Arslan soon took Numan under his wing. Arslan's interest in the Yemen went back to his attempted mediation of the Saudi-Yemen war of 1934. At the time he was shocked by the backwardness of Yemen, and persuaded the Imam to employ advisers (from the same Lebanese Druze community that he came from. For similar reasons he hired Numan as his secretary in 1939.

While working for Arslan and writing for al-'Alam, Numan also wrote pamphlets. His first contribution was an introduction to The Journey of H.H. Prince Sayf al-Islam the Great Crown Prince of Yemen by Sayyid Husayn al-Yamani in 1937. He also wrote two pamphlets mainly about his treatment by Sayyid Ali al-Wazir, the governor of Taiz: The First Moan (1948) and A Few Words on the Outrages of Ali al-Wazir (1939), both of which also criticized the government of Yemen in general.

In March 1940 the poet Muhammad al-Zubayri arrived in Cairo. Although al-Zubayri's patron was Ali al-Wazir, the former governor of Taiz against whom Numan's pamphlets were directed, al-Zubayri sought out Numan (whom he had once before met when he accompanied Ahmad al Muta to inspect Numan's school). Although the poet had no background in reform politics or anti-imamic agitation and spent his first few months in Cairo writing poetry and reading at Dar al-Ulum University, he was gradually drawn into the orb of Yemeni dissidents. In mid-1940 al-Zubayri and Numan formed al-Katiba al-Ula (the "First Battalion"), a discussion group focusing on plans for reform of Yemen. The members contributed articles to the Cairo press.

In 1941 Arslan decided to return to Switzerland and invited Numan to join him. But Numan's travel documents were not in order, and he decided to return to Aden instead.

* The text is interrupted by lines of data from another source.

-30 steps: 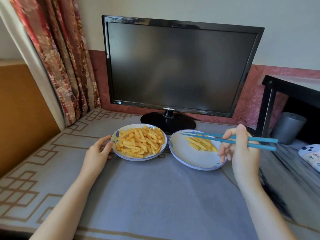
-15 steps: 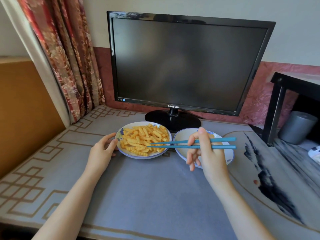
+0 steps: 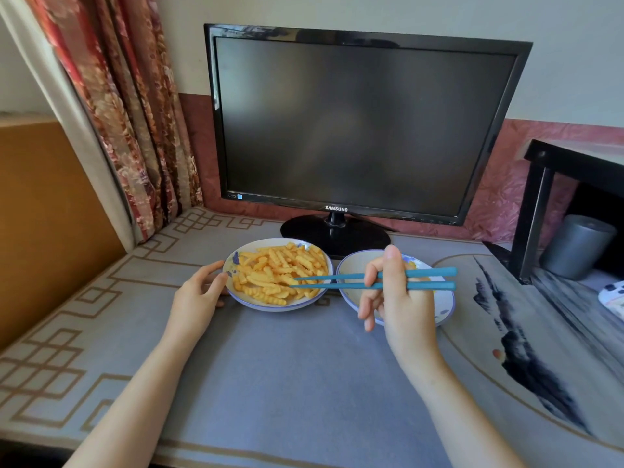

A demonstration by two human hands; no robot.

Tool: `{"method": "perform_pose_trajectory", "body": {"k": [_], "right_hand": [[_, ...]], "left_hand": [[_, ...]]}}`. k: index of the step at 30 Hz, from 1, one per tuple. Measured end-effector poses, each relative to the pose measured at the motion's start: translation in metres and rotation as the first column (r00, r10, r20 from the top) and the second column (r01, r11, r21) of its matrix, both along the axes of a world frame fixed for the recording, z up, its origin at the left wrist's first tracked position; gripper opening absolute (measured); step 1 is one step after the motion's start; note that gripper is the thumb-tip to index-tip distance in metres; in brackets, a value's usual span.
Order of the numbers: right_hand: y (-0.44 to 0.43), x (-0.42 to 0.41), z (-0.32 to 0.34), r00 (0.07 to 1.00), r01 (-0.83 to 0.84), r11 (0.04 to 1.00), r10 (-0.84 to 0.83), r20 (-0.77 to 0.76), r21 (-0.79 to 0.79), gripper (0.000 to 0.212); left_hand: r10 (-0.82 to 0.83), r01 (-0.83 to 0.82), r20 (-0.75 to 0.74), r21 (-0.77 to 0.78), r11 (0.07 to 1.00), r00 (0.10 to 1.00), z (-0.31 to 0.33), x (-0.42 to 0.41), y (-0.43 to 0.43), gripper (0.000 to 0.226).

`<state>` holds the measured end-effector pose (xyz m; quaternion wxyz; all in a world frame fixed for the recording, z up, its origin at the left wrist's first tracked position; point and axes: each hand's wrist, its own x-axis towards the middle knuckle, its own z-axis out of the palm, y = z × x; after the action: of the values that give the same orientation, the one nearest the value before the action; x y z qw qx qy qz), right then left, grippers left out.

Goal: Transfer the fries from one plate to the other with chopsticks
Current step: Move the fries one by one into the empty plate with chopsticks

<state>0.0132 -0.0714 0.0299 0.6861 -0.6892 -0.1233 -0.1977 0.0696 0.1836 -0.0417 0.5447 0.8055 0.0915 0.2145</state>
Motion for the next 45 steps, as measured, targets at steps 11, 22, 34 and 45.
{"method": "perform_pose_trajectory", "body": {"k": [11, 22, 34, 45], "right_hand": [[-0.013, 0.002, 0.002, 0.999, 0.001, 0.999, -0.004, -0.052, -0.053, 0.047], [0.0, 0.009, 0.0, 0.997, -0.077, 0.993, 0.075, -0.027, -0.084, 0.044], [0.006, 0.008, -0.003, 0.999, -0.037, 0.999, 0.037, -0.014, -0.012, 0.049], [-0.035, -0.007, 0.015, 0.991, 0.111, 0.994, -0.112, 0.075, 0.009, 0.047]], "left_hand": [[0.004, -0.004, -0.01, 0.002, 1.0, 1.0, 0.002, -0.001, -0.001, 0.03], [0.001, -0.001, -0.014, 0.005, 1.0, 1.0, 0.003, -0.002, -0.001, 0.03], [0.004, -0.004, -0.018, -0.012, 1.0, 1.0, 0.004, -0.003, -0.003, 0.029], [0.004, -0.004, -0.02, -0.006, 1.0, 1.0, 0.003, -0.002, -0.001, 0.031]]}}
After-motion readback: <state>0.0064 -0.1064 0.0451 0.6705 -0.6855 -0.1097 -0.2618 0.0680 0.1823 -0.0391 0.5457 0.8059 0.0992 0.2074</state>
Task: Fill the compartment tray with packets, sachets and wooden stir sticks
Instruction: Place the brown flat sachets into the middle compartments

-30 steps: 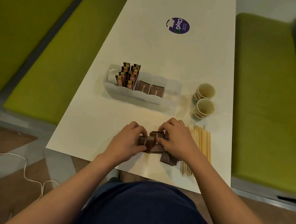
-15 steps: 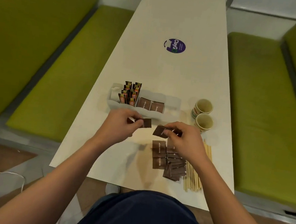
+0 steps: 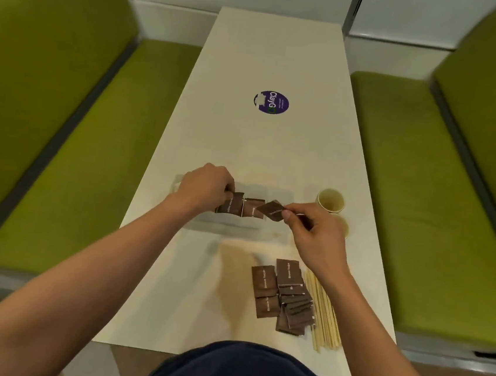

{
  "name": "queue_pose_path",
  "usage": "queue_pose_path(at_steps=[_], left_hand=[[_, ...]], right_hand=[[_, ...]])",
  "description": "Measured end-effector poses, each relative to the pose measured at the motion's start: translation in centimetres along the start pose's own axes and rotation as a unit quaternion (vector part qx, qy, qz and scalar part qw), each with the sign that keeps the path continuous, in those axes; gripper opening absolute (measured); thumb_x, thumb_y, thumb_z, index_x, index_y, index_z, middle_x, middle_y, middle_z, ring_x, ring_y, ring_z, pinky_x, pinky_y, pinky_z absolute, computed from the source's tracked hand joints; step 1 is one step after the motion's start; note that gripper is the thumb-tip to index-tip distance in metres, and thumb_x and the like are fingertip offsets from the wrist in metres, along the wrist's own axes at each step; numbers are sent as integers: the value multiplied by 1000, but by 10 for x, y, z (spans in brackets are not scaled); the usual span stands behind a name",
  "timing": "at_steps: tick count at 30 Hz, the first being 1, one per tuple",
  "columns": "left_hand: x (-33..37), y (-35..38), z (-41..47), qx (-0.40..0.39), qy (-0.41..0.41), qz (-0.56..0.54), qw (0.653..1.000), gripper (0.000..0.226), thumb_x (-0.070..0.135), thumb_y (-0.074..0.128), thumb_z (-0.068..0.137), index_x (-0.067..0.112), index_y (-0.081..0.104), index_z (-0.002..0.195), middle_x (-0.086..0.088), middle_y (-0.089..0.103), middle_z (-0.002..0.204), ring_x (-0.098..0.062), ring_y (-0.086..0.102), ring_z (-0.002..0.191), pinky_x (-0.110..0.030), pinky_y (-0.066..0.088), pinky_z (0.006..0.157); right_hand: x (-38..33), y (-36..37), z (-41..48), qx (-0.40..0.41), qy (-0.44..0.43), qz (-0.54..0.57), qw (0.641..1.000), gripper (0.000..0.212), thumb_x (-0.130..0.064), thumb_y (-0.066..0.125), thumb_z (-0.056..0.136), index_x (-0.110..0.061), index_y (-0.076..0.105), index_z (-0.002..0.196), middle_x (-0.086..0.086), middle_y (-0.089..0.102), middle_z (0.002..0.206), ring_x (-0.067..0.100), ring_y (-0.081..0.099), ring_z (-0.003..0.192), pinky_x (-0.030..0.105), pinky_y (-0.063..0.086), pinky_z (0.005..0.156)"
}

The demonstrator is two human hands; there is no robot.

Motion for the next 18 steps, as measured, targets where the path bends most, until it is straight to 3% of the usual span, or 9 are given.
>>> queue_pose_path(at_steps=[4, 7, 11, 18], left_hand=[[6, 13, 7, 1, 32, 85, 996, 18, 19, 63, 90, 25, 75, 101, -3, 69, 98, -26, 61, 100, -33, 42, 66], [8, 20, 9, 17, 57, 136, 989, 17, 18, 65, 89, 22, 73, 104, 1, 64, 101, -23, 53, 106, -36, 49, 66], [6, 12, 1, 69, 47, 87, 993, 24, 21, 61, 93, 22, 70, 116, 1, 62, 108, -23, 51, 110, -37, 49, 64], [-1, -7, -40, 132, 9, 2, 991, 21, 33, 57, 99, 26, 70, 114, 7, 63, 110, -19, 50, 109, -30, 35, 62]], right_hand=[[-3, 9, 23, 1, -17, -68, 998, 13, -27, 67, 97, -23, 77, 105, -12, 64, 101, 4, 59, 91, 22, 45, 78], [-7, 25, 44, -21, -29, -134, 990, 20, -28, 62, 101, -20, 76, 112, -10, 55, 107, 16, 51, 109, 29, 40, 88], [-15, 45, 68, -64, -41, -198, 977, 24, -29, 54, 105, -20, 73, 117, -2, 57, 114, 21, 45, 114, 25, 33, 87], [-5, 75, 80, -163, -53, -313, 934, 29, -30, 50, 105, -20, 72, 121, 4, 57, 119, 28, 45, 117, 43, 48, 92]])
Point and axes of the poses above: each hand's wrist, its own z-axis towards the middle knuckle, its own y-axis out of the palm, x = y × z, the point moved 7 cm from there along z, towards the middle knuckle
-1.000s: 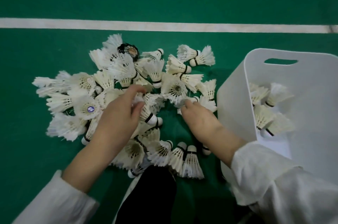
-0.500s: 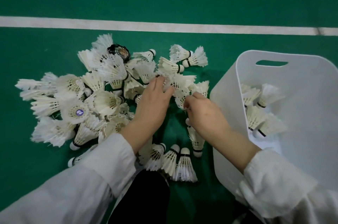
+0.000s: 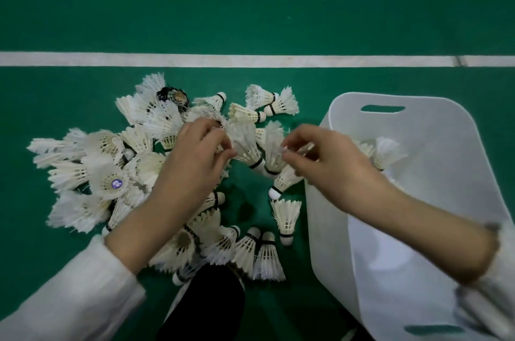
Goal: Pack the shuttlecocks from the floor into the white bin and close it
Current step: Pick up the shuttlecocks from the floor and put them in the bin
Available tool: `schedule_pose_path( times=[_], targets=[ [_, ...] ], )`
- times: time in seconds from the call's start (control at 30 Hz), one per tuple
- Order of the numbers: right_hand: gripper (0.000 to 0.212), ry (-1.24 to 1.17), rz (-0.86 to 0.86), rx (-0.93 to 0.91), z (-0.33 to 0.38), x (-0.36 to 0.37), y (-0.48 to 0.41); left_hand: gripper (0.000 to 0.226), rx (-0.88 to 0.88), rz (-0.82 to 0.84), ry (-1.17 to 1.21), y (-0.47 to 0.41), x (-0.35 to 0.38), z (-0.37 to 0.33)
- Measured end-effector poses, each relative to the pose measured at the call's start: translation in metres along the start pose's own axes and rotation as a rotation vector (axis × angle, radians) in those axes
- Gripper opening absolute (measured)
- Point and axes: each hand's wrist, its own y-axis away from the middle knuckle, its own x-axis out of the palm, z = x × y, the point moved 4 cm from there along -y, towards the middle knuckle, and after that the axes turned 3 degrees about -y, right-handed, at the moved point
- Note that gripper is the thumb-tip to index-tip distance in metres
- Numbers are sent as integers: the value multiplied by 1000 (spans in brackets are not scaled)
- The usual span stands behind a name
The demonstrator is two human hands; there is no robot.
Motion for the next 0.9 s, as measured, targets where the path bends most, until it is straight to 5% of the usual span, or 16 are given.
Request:
schedule_pose_path(
  times=[0.27, 0.4, 0.57, 0.7, 0.9],
  targets=[
    [12, -50, -328, 110, -34, -128, 32, 20, 124, -5, 8, -7, -35, -62],
    [11, -5, -242, 442, -127, -109, 59, 18, 147, 43, -19, 1, -20, -78],
    [10, 339, -97, 720, -210, -63, 73, 27, 193, 96, -39, 16, -2, -84],
    [16, 420, -151, 656, -238, -49, 65, 31, 208, 115, -65, 17, 6, -89],
    [7, 126, -315, 557, -255, -50, 57, 29, 246, 131, -99, 18, 14, -91]
  ],
)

== Numan among the shabab ==
When Numan returned to Yemen at the end of February 1941, Crown Prince Ahmad bin Yahya, whom his father the Imam appointed Governor of Taiz in place of Ali al-Wazir, appointed him inspector of the province's primary schools. Numan remained in contact with al-Zubayri, who continued the meetings of al-Katiba, changing its name, however, to Shabab al-Amr, based on the title of the reform manifesto he was writing: al-Barnamij al-Awwal min Baramij Shabab al-Amr bi'l-Ma'ruf wa 'l-Nahi 'an al-Mankur ("The First Programme of the Youths for Promoting the Good and Preventing the Bad"), a title based on the Quranic expression suggesting government by the ummah. In August al-Zubayri arrived in Taiz with his Programme and would later be joined by other of the shabab from Cairo. Before his arrival al-Zubayri had consulted with Ahmad al Muta and several associates in Sanaa and had written to Numan of his plan to present the Barnamij to the Imam. Numan counsel him against doing so on the ground that public support had not been sufficiently organized to risk a confrontation with the Imam.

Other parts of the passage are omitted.